The surfaces of solar panels are vulnerable to a combination of heat from the sun and water damage from humidity. Thin Al films can significantly extend the life expectancy of these products, protecting them from natural deterioration.

A thin film solar panel typically costs less, requires less material, and creates less environmental waste than conventional cells. These lightweight, Al-coated arrays are also versatile, allowing technicians to install them on glass panes and rooftops.

Many large corporations are starting to feel the pressure of switching to alternative energy sources, like solar power. Hence, thin film panels are the practical long-term investment [4]. These durable products can provide power for satellites in the vacuum of space, industrial processes, and more.

Many solar-powered calculators, laptops, and mobile devices also have Al films.

Advantages and Limitations of the Electron Beam Source

E-beam Al evaporation has several advantages and limitations when compared to other vacuum-based deposition techniques, like sputtering. If you aren’t sure which method to use on your substrate, consider the following information:

Advantages of Electron Beam Evaporation of Aluminium

E-beam deposition is the best choice if you need to heat a material with a high melting point, like aluminium. This method will ensure that the entire surface of the substrate has the protection it needs.

It is easier to line the surface of glass with aluminium using electron beam devices. Better control over the pressure, vacuum density, and power of the thin film coating device allows you to set the deposition rate without much trouble.

Limitations of Electron Beam Evaporation of Aluminium

Controlling the evaporation rate of aluminium is a huge advantage in the deposition process. However, you can easily damage the crucible liner or substrate if you are new to this technology. 

You’ll need to carefully monitor your vacuum chamber, melt pool, and other components regularly. You may also need to adjust the laser and heat settings or swap out the intermetallic boron nitride crucible liner often to minimise the risk of crucible cracking.

Electron beam aluminium evaporation will not adequately line the surface of a substrate with a complex geometric form. Evaporated aluminium could also create filament degradation that produces inconsistent results.

Sometimes, using a combination of electron beam and sputtering techniques may be the best way to form a protective layer around your target substrate.


TAU e-beam evaporation system render

The electron beam aluminium melting technique is an effective way for manufacturers to fill quotas and improve product quality. However, several factors — crucible liner strength, substrates used, etc. — can impact how effective this film deposition method is for you.

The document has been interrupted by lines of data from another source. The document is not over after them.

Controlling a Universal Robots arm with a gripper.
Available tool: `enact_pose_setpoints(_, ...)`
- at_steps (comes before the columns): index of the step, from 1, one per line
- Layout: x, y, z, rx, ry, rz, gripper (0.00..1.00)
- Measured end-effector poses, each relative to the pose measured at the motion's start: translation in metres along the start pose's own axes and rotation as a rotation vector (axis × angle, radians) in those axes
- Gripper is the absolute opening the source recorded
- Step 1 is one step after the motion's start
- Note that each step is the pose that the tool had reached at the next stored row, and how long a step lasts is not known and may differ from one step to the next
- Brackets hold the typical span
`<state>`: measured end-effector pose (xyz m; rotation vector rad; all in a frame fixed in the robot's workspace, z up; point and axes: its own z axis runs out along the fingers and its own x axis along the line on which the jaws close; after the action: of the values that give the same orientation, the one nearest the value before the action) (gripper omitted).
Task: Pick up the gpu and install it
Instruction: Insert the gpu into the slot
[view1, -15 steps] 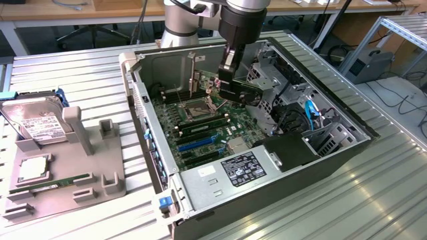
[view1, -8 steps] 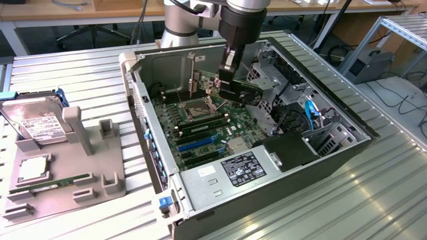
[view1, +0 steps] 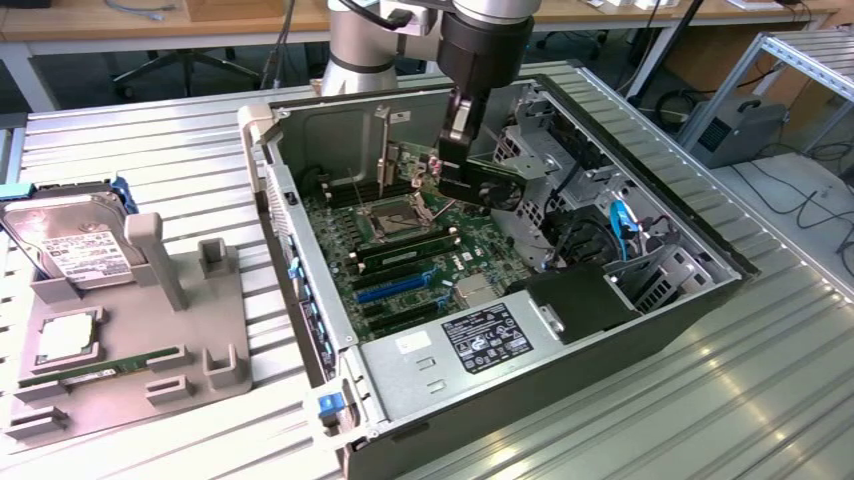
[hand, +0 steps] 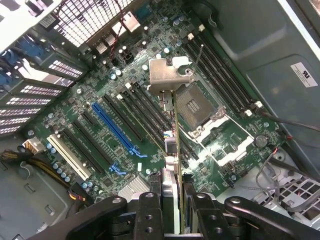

Fortunately, researchers continue to perfect this evaporation technique and apply it to other industries. In time, this thin film deposition method may become easier to control and less expensive to maintain.

Fill out our Korvus Technology Ltd contact form for more information about thin film deposition and which crucible liner to use.


[1] Li, Zhong, Review article: Preparation and Properties of Coatings and Thin Films on Metal Implants. Encyclopedia of Biomedical Engineering, Pages 203-212, 2019.

[2] Cui, Yanyu, Research article: The Effect of Ultraviolet Wavelength on Corrosion Behavior of 7075 Aluminum Alloy in the Marine Atmospheric Environment. International Journal of Chemical Engineering, Volume 2021, 29 April 2021.

[3] Greene, J.E., Review article: Tracing the recorded history of thin-film sputter deposition: From the 1800s to 2017. Journal of Vacuum Science & Technology, 8 September 2017.

[4] Romeo, A., & Artegiani, E. CdTe-based thin film solar cells: Past, present and future. Laboratory for Photovoltaics and Solid-State Physics, 18 March 2021.